• **Exercise prompt**
Nothing but the lines from the one containing "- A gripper" through the end of the data below should appear in the answer, each exact and free of pictures.

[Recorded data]
==============================
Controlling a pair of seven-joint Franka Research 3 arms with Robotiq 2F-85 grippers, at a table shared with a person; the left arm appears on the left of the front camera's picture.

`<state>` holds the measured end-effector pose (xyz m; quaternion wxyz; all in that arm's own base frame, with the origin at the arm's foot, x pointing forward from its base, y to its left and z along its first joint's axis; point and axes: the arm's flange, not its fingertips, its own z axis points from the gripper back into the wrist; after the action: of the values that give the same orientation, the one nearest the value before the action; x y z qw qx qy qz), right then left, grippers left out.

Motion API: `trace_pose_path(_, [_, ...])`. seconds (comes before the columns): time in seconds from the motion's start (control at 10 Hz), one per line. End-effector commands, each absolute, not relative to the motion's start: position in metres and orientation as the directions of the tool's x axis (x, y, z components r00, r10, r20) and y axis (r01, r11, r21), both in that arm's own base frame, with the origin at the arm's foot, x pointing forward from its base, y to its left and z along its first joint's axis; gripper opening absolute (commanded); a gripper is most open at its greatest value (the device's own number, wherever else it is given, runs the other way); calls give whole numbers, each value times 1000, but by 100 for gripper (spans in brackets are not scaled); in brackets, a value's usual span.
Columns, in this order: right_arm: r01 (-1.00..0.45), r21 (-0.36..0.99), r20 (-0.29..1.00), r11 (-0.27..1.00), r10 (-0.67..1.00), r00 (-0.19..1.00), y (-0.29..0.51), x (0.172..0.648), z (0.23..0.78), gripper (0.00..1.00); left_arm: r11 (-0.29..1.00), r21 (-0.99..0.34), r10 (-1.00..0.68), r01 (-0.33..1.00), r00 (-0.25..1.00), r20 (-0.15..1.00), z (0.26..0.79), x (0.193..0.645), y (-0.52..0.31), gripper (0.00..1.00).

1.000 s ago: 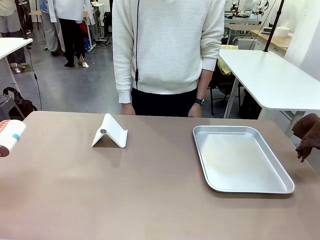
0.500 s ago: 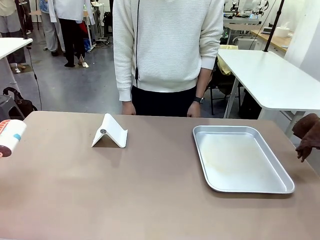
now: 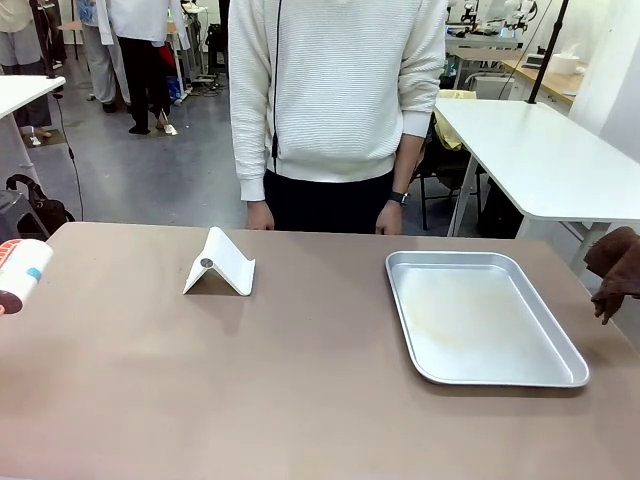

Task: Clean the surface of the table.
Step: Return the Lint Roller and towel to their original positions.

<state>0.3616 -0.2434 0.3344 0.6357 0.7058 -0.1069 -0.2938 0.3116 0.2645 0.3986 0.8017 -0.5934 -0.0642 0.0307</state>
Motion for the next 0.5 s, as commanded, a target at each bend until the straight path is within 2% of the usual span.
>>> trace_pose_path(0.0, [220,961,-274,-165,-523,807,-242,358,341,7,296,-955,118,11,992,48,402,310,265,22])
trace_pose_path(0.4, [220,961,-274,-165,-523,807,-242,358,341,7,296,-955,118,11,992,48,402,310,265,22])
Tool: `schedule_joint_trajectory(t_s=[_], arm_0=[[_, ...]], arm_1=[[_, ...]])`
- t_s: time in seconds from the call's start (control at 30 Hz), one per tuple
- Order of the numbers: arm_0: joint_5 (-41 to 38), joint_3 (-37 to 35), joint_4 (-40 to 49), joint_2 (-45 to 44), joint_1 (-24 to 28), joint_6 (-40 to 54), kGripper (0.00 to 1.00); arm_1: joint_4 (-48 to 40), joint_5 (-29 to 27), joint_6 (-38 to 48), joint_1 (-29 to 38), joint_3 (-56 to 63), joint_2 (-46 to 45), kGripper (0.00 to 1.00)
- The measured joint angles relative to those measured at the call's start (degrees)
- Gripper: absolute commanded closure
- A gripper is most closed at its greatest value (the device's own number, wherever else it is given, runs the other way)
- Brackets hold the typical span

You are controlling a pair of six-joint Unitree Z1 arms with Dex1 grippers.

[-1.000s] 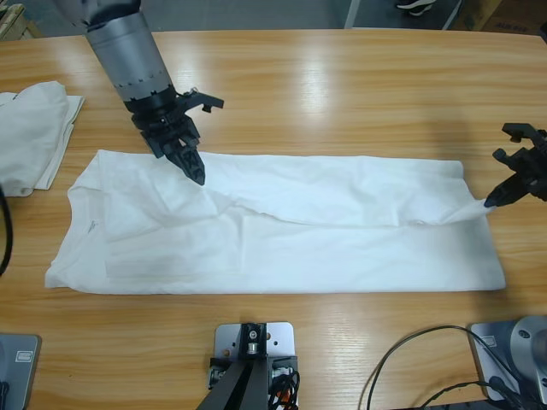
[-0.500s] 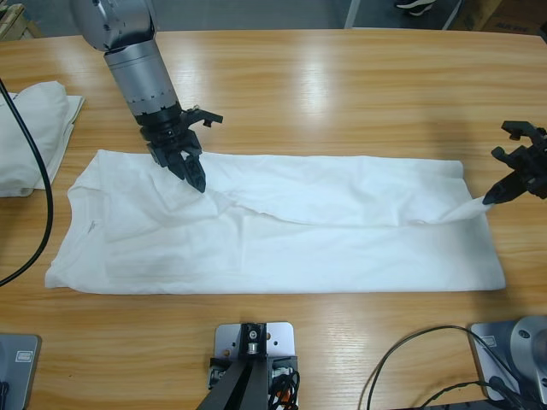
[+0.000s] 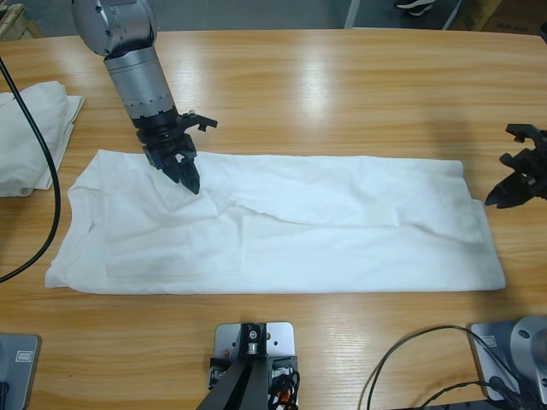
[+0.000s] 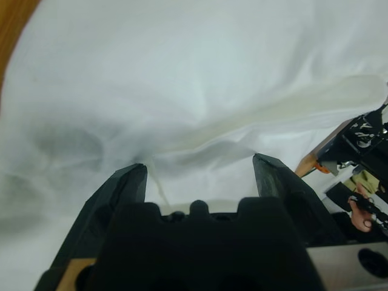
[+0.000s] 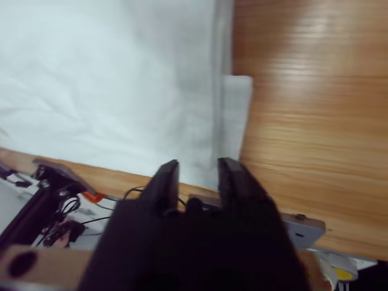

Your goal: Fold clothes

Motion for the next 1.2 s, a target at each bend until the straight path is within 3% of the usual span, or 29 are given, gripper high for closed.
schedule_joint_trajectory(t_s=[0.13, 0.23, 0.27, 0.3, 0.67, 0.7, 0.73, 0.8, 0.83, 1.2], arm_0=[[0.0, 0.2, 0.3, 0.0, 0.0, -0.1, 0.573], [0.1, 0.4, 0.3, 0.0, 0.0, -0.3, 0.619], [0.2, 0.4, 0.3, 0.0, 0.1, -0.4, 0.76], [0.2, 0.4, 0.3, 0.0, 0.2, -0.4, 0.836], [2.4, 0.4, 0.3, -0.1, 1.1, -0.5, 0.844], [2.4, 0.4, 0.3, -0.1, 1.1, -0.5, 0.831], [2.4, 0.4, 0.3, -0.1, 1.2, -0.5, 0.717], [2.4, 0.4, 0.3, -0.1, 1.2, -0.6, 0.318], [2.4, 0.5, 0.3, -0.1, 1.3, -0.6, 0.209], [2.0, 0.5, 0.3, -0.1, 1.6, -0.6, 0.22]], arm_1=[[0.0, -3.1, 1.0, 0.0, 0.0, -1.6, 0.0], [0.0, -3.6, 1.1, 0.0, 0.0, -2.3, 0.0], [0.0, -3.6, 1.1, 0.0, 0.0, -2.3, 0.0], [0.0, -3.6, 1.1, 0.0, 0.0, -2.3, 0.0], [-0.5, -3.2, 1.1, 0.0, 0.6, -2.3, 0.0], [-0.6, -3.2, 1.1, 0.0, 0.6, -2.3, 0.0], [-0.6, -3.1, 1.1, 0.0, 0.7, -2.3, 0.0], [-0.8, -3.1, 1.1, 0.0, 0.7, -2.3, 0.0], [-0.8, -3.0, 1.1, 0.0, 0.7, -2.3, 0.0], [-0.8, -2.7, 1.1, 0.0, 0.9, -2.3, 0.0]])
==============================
• **Result of this task**
- A gripper is most closed at its greatest value (the device's own number, wherever else it is given, runs the other way)
- Brackets hold the typical span

You are controlling a pair of six-joint Unitree Z1 arms with Dex1 grippers.

[-1.000s] 
[-0.500s] 
[+0.000s] 
[+0.000s] 
[+0.000s] 

Your goal: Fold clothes

Motion for the next 1.2 s, a target at each bend until the straight path is within 3% of the usual span, or 29 are given, gripper high for closed.
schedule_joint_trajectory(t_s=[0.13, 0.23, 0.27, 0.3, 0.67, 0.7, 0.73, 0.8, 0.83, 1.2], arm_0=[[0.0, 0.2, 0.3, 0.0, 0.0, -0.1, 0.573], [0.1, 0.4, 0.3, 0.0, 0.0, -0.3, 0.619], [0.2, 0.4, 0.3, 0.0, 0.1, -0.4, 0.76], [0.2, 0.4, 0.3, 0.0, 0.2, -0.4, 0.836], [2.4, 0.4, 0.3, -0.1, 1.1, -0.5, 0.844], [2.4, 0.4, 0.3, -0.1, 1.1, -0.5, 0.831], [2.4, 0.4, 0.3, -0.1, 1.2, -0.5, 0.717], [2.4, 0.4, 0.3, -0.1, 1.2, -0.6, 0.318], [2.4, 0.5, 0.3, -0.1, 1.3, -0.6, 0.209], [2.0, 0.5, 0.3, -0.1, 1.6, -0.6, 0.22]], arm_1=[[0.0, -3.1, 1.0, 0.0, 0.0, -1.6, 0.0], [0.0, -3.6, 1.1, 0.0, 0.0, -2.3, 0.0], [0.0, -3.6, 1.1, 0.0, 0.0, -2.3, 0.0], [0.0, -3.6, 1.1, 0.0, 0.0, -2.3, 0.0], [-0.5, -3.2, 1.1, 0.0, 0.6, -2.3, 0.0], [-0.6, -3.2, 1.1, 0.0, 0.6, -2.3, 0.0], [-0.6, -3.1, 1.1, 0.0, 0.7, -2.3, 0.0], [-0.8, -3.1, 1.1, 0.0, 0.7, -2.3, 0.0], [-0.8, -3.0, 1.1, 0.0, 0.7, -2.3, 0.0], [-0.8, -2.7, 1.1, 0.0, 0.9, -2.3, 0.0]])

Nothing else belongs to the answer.